**The task**:
Lines from the line with "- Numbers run" to the line with "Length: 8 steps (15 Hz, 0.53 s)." in the entries below, and only those, must be output exactly, with both ends included.
** Extracted records follows **
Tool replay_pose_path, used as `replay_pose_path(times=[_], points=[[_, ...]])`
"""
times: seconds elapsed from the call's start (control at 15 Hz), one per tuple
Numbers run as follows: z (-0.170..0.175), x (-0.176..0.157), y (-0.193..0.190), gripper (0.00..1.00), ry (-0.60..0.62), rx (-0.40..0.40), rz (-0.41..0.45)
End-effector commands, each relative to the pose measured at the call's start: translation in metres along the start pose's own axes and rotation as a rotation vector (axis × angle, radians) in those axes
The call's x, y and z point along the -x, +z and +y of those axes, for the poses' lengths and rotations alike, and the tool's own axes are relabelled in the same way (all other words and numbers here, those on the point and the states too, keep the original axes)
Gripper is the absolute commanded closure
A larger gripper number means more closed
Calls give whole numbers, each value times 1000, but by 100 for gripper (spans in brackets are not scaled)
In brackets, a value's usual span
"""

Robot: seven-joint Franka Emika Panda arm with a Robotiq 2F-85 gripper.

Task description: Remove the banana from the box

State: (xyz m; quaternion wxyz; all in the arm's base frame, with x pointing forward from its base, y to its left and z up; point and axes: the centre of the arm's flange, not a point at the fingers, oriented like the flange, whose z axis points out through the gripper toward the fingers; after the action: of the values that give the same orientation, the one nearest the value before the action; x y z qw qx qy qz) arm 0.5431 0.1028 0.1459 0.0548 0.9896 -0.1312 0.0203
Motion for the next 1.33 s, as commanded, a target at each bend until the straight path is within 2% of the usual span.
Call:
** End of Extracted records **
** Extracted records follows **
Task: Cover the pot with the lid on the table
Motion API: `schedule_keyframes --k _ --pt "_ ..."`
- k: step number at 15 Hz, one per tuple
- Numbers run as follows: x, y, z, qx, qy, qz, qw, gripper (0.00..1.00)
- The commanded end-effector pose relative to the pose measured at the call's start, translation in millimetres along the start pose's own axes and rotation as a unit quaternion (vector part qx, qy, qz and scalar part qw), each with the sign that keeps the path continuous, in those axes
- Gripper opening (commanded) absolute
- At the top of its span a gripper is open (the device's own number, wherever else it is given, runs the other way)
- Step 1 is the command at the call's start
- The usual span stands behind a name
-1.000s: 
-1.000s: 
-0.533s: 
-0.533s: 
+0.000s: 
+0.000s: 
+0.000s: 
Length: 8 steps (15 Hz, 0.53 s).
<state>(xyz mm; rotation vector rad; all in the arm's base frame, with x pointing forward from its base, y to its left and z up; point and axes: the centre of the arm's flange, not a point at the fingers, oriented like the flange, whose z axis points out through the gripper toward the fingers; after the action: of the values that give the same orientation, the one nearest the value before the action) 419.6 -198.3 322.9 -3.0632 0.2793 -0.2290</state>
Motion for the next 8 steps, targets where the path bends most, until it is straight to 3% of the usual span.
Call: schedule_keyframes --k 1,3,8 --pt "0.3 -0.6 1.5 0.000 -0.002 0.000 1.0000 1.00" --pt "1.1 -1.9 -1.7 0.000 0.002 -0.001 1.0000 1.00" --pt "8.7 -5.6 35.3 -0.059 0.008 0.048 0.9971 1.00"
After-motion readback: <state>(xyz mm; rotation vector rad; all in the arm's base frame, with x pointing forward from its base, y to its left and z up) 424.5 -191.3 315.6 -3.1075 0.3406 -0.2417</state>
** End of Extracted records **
**Problem solution**:
- Numbers run as follows: x, y, z, qx, qy, qz, qw, gripper (0.00..1.00)
- The commanded end-effector pose relative to the pose measured at the call's start, translation in millimetres along the start pose's own axes and rotation as a unit quaternion (vector part qx, qy, qz and scalar part qw), each with the sign that keeps the path continuous, in those axes
- Gripper opening (commanded) absolute
- At the top of its span a gripper is open (the device's own number, wherever else it is given, runs the other way)
- Step 1 is the command at the call's start
- The usual span stands behind a name
-1.000s: 
-1.000s: 
-0.533s: 
-0.533s: 
+0.000s: 
+0.000s: 
+0.000s: 
Length: 8 steps (15 Hz, 0.53 s).

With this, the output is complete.